#### Problem details
Among the records below, find each line containing the word "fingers" and copy it.

─── Information supplied

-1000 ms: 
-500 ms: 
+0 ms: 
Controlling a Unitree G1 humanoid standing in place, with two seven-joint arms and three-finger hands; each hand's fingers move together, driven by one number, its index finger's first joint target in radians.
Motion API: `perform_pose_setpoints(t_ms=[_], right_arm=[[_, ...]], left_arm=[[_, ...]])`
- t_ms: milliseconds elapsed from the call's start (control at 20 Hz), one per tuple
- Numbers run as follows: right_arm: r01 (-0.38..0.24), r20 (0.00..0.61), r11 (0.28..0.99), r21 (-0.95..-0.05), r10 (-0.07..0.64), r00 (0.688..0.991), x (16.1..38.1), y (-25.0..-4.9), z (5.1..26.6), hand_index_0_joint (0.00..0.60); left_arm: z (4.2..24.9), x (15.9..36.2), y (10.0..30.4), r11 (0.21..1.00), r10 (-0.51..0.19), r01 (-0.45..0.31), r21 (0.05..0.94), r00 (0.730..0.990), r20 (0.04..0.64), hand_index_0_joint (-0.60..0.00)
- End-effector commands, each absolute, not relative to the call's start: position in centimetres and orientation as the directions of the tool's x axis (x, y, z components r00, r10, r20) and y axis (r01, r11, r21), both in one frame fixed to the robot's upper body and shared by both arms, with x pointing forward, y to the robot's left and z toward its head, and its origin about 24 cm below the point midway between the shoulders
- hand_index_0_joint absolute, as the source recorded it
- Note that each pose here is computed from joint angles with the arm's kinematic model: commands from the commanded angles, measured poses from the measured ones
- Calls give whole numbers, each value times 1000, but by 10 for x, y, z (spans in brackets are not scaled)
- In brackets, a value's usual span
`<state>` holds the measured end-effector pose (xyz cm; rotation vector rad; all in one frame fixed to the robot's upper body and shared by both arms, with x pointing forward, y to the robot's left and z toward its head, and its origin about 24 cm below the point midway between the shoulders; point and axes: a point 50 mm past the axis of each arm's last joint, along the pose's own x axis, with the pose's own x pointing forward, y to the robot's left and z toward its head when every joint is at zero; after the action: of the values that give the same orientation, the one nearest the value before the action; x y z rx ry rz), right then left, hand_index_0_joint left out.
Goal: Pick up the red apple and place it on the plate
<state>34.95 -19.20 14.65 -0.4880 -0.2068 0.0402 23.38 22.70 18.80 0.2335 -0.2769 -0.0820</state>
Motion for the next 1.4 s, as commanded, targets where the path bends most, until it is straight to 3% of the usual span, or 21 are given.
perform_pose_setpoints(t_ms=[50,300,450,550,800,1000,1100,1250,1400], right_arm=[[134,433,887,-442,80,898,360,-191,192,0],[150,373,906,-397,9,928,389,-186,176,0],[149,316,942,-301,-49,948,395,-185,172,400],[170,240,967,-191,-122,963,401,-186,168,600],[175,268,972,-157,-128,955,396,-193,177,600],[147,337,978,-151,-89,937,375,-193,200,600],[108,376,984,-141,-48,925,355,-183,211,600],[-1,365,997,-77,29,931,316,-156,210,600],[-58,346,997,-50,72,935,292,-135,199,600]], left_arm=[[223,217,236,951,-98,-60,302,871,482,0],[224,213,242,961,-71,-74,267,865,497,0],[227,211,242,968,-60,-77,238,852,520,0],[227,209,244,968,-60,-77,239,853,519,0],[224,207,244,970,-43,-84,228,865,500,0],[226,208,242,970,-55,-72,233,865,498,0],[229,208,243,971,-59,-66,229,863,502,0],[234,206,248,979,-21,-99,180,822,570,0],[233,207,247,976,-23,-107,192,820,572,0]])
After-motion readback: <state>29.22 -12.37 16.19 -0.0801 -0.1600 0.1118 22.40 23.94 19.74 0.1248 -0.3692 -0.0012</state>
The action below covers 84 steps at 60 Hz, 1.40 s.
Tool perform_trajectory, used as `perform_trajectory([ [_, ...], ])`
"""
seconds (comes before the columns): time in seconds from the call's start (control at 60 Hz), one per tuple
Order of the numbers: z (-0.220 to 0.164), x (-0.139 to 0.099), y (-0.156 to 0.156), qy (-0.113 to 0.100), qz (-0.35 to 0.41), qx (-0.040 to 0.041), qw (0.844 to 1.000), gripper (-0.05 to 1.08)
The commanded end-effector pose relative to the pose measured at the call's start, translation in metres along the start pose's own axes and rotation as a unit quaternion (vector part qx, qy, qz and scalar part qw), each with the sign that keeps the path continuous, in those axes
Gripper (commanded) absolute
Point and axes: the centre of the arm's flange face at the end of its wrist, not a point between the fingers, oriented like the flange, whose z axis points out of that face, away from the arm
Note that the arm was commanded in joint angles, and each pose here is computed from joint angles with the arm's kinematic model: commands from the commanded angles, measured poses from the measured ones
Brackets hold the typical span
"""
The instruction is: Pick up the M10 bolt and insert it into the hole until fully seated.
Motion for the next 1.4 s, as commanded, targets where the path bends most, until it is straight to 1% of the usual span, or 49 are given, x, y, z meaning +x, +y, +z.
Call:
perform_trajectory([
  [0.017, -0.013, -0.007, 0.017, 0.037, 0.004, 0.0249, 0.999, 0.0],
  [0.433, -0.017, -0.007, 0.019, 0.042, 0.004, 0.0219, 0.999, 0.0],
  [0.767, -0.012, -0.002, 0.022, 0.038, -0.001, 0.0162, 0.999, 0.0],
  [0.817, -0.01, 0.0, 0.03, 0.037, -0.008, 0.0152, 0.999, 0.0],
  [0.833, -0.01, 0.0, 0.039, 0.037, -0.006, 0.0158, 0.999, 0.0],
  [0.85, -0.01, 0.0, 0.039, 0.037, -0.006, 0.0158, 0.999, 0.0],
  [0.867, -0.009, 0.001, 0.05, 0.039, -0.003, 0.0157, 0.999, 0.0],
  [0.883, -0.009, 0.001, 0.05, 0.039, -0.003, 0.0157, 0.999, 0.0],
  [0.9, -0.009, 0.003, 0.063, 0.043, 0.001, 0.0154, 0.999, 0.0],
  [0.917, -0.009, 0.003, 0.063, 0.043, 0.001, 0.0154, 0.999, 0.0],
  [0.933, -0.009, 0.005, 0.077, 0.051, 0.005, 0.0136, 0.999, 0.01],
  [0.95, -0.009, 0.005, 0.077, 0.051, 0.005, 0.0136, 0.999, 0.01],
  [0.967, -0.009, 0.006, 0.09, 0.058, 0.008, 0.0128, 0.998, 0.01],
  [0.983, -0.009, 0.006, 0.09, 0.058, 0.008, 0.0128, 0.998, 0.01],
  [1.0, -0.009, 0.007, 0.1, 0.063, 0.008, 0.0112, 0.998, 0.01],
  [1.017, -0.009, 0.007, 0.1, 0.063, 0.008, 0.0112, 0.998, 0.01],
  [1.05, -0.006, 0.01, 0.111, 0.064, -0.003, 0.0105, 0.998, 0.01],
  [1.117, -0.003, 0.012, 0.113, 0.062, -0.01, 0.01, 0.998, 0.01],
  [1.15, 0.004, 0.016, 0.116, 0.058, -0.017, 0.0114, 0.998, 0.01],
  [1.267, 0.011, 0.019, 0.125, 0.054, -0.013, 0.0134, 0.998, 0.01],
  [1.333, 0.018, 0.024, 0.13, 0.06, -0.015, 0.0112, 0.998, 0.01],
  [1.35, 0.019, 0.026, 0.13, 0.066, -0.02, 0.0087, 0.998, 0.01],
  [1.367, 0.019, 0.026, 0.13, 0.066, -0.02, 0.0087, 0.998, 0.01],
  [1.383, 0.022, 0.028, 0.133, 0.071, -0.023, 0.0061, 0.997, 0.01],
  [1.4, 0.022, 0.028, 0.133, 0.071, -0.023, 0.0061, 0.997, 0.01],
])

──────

#### Written answer
Controlling a Unitree G1 humanoid standing in place, with two seven-joint arms and three-finger hands; each hand's fingers move together, driven by one number, its index finger's first joint target in radians.
Point and axes: the centre of the arm's flange face at the end of its wrist, not a point between the fingers, oriented like the flange, whose z axis points out of that face, away from the arm

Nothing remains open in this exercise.